David Cutler, Brad DeLong, and Ann Marie Marciarille write,
One-third of medical costs go for services at best ineffective and at worst harmful. Fifty billion dollars will jump-start the long-overdue information revolution in health care to identify the best providers, treatments and patient management strategies.
It is amazing how rapidly Robin Hanson’s view, that we consume too much health care, has gone from outlandish to mainstream. We’re all Masonomists now.
The authors’ main point is that the Obama health policy is better than McCain’s. They write,
Sen. McCain, who constantly repeats his no-new-taxes promise on the campaign trail, proposes a big tax hike as the solution to our health-care crisis. His plan would raise taxes on workers who receive health benefits, with the idea of encouraging their employers to drop coverage.
They are referring to a proposal to end the tax deduction for employer-provided health benefits and replace it with an individual deduction. At least one of the authors was for this idea before he was against it. In his often-cited utopian health care plan, DeLong wrote,
No deduction for employer-paid health expenses.
It is not clear to me which candidate’s plan would bring us closer to DeLong’s utopia.
READER COMMENTS
Richard
Sep 16 2008 at 8:43am
DeLong is not the only guy that has made a big to do about getting rid of the employer exemption and has since done a partisan about face, Jason Furman is the other one that comes to mind. Though, to be fair, I think DeLong and Furman’s overriding goal is expanding coverage.
Paul Geddes
Sep 16 2008 at 10:26am
I still don’t understand how you can possibly know that we are consuming too much health care. I agree that we are hiding the full costs of treatment from health consumers but at the same time we are messing up incentives on the supply side too. You would easily laugh at any analyst who provided claims that we are consuming too many video games. Why are your tastes superior to someone who wants and is willing to pay for more health care (provided prices are corrected and now market prices)?
Bob
Sep 16 2008 at 1:16pm
Paul,
“Ineffective and possibly harmful” certainly implies too much. At least of the current bundle of goods and services.

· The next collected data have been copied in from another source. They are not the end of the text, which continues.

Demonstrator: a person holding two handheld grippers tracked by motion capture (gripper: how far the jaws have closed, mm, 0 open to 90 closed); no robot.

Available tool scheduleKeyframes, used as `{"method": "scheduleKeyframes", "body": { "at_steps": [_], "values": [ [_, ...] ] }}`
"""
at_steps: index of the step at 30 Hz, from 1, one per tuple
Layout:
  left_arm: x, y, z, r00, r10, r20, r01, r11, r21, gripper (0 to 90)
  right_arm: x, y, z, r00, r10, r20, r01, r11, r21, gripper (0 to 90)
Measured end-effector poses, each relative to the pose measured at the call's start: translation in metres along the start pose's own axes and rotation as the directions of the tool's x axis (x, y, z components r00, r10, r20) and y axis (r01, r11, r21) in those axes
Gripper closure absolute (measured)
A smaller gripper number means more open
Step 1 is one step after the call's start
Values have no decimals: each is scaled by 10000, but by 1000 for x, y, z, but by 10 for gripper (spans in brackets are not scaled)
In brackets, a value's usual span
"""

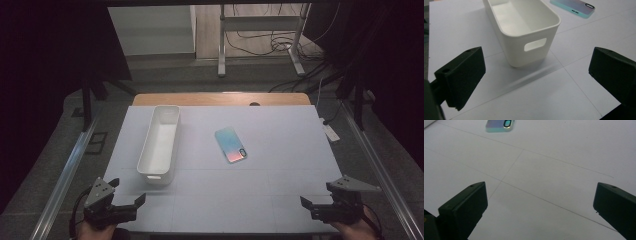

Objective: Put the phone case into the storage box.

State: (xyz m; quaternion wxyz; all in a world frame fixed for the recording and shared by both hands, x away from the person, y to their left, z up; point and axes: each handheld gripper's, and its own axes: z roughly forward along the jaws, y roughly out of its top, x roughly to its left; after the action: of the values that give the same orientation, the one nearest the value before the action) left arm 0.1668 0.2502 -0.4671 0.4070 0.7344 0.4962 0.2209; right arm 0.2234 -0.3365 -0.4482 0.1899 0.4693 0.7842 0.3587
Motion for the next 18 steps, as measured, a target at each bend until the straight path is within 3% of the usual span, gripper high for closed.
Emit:
{"method": "scheduleKeyframes", "body": {
  "at_steps": [18],
  "values": [
    [0,0,2,10000,-19,-25,19,9998,183,33,1,1,3,10000,-34,43,33,9997,261,0]
  ]
}}
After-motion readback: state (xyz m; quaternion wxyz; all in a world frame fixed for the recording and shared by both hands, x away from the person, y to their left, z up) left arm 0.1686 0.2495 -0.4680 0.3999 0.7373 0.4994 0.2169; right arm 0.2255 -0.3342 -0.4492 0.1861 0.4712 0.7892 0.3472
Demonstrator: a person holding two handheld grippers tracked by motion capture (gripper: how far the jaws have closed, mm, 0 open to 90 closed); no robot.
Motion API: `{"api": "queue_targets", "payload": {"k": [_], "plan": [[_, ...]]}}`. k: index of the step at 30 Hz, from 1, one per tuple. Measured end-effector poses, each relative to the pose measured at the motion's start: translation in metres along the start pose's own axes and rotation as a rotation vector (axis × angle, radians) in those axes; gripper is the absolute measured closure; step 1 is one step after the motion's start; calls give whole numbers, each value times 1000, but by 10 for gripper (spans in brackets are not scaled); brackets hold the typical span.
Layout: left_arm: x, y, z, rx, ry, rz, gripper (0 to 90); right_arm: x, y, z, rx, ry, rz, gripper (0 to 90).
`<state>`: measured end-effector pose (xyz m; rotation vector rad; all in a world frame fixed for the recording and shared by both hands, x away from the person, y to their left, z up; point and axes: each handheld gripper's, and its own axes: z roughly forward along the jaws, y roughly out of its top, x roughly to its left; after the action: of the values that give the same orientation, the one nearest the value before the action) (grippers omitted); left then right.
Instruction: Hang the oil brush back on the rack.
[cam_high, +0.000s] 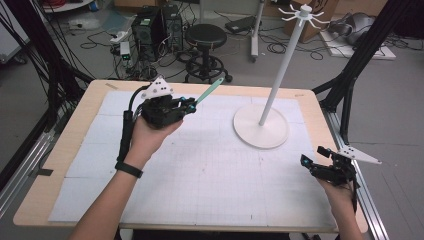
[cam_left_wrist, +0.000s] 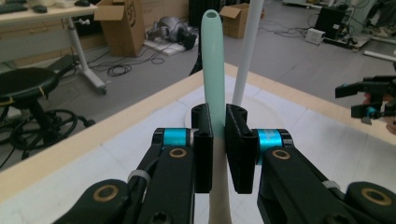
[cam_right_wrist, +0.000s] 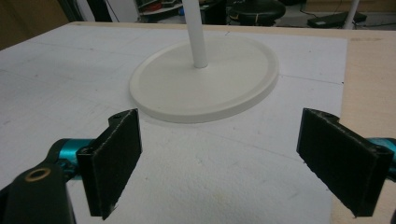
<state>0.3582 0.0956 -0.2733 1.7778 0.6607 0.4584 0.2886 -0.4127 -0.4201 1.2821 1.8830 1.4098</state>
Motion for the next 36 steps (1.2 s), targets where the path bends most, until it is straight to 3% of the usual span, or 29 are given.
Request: {"api": "queue_targets", "payload": {"k": [10, 20, 33, 36], "plan": [[-3, 51, 32, -12, -63, 47, 820, -1, 0, -1, -4, 2, 4, 127], [-14, 84, 62, -51, -102, 61, 820, -6, -1, -5, -8, -5, 12, 127], [-24, 117, 74, -102, -114, 75, 820, -5, -1, -4, -6, 3, 9, 129], [-23, 123, 76, -129, -120, 57, 820, -4, -1, -5, -7, 5, 14, 131]]}}
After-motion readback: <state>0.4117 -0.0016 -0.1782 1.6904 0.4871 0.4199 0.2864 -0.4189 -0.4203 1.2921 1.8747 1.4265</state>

Not that I support limiting healthcare consumption by concenting adults.
aaron
Sep 16 2008 at 5:07pm
Or you can look at the other side. Tax exempt means that people will consume a significant portion more healthcare than something of the same utility but taxed.
Jim Glass
Sep 16 2008 at 6:22pm
Regarding all that waste, I certainly agree it is there — but a substantial part of it might derive from a simpler cause with a simpler solution than the DeLongs of this world with all their big spending plans want to consider.
To fix that we don’t need an “information revolution”, we need a revolution in the incentives politicians face.